Function requirement document


  1. Fully interactive prototype built on UXPIN
  2. Encompasses all features from the documentation
  3. Meets Texas Instrument's brand guidelines
  4. Satisfies Material Design standards
  5. Utilizes reusable patterns and components


Early in the discovery phase of the project, two issues became apparent to me:

  1. The User Interface lacked focus
  2. There was nothing to visually guide the user to their final outcome

I realized these were the two main areas I needed to focus on addressing in the solution.

Lack of focus in the UI results in difficulty attracting and retaining new customers

Simplifying the User Interface does not mean loss of functionality. The goal was to keep the depth of functionality we had in the product but present it in a way that was intuitive and easy to use. I proposed to solve for this by layering interactions and presenting only the most relevant inputs at any given time.

In order to do this, we needed to:

  • Distinguish between which fields are required and which are optional
  • Use progressive disclosure by only revealing the options that are most pertinent to the user to reach their end goal
  • Reduce the number of empty inputs presented to the user
  • Logically group actions that are related to one another in the layout
  • Break down each functional element and how they contribute to the final user goal
  • Determine if there are any steps dependent on one another

First iteration

Above screen is the first iteration that isolated only the actions needed for the user to progress to their final goal.

Second iteration

The mockup above makes the additional specifications accessible only on demand by the user, reducing visual complexity in the UI

UI failed to visually represent how the user can get to their final outcome

  1. Weak visual relationship between the elements and the final user goal in the UI obstructs onboarding, hurting user retention because users cannot establish a mental model for the application.
  2. No indication where the user should begin

In order to create a better User Experience and successfully drive higher user retention, I needed to address the two problems above that prevented the user from visualizing the journey to their final outcome.

Steppers layout approach

I began with the steppers approach as it was the most overt way to visually guide the user from one step to another. The weakness of this approach was that the final action, was out of view.

Steppers iteration

Wizard layout approach

Next, I tested out the wizard layout approach. This isolated each step on the screen. The disadvantage was that the other steps were hidden in other screens, preventing new users from creating a mental model for the application.

Wizard iteration

Vertical orientation expandable cards

This was the final approach that we decided on. It succeeded in:

  • Leading the main actions to the user goals persistent on the screen in a sticky footer
  • Creating visual hierarchy and relationships between elements by containing each group in a expandable card
  • Having each incremental step guided by the natural scroll of the page

Expandable cards iteration

3. Lacking outcome prediction for customers

This particular challenge centered around finalizing the UI for how a customer associates applying modifiers to each grouping.

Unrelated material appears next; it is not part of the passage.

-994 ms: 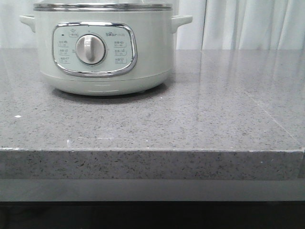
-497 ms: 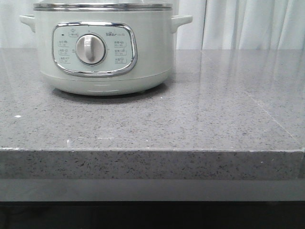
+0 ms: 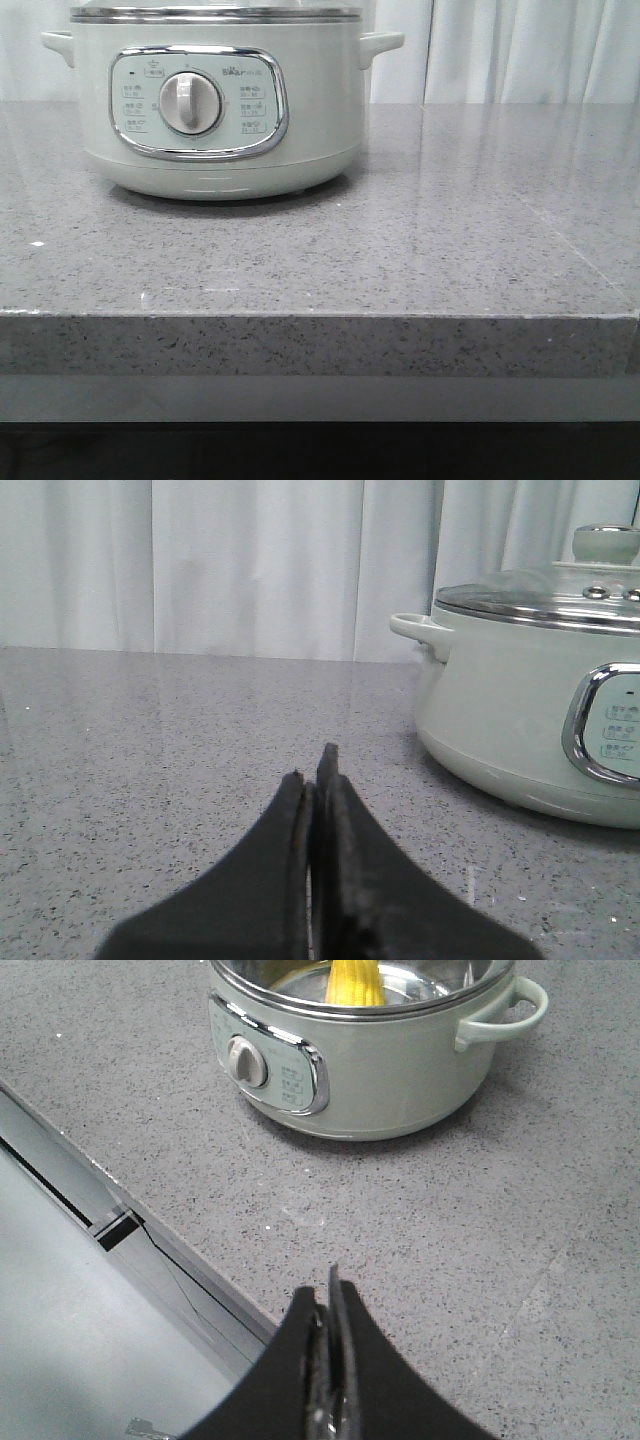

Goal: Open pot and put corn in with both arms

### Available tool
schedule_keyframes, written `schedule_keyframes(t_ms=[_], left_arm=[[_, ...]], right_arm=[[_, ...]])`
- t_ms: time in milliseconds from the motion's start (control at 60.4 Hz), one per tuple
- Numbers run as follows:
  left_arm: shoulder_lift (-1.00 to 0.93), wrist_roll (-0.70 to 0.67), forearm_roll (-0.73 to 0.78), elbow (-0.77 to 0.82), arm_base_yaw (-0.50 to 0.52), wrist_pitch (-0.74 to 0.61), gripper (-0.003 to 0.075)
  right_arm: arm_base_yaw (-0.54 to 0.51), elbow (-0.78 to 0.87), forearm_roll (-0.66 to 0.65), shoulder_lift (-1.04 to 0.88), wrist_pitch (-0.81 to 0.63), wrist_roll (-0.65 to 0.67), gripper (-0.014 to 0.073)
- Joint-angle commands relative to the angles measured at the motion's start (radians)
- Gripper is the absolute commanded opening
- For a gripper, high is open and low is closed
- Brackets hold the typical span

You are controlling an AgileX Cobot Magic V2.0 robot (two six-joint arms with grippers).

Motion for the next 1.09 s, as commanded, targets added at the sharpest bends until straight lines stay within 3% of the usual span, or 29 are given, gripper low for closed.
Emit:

The problem was that the customer had no information on predicting how adding each modifier would affect their end solution. We also needed a way to visually show which modifier belonged to which group and give the customer the ability to remove and modify them.

To solve this issue I came up with a main action button that offered a checklist to select multiple modifiers that could be applied to each grouping. They could be dismissed with a standard close icon, as well as contain an input depending on the type of modification. I also convinced the engineering team to provide another descriptor for each modifier as some terms may not be understood by every end-user.



The result

At the end of the project, we had built a fully interactive prototype that encompassed all key user interactions and functional requirements and received a final sign-off from my Product Owner and all the various stakeholders involved (Business analysts and Electrical Engineers). The development is currently in progress for the Angular Web Application.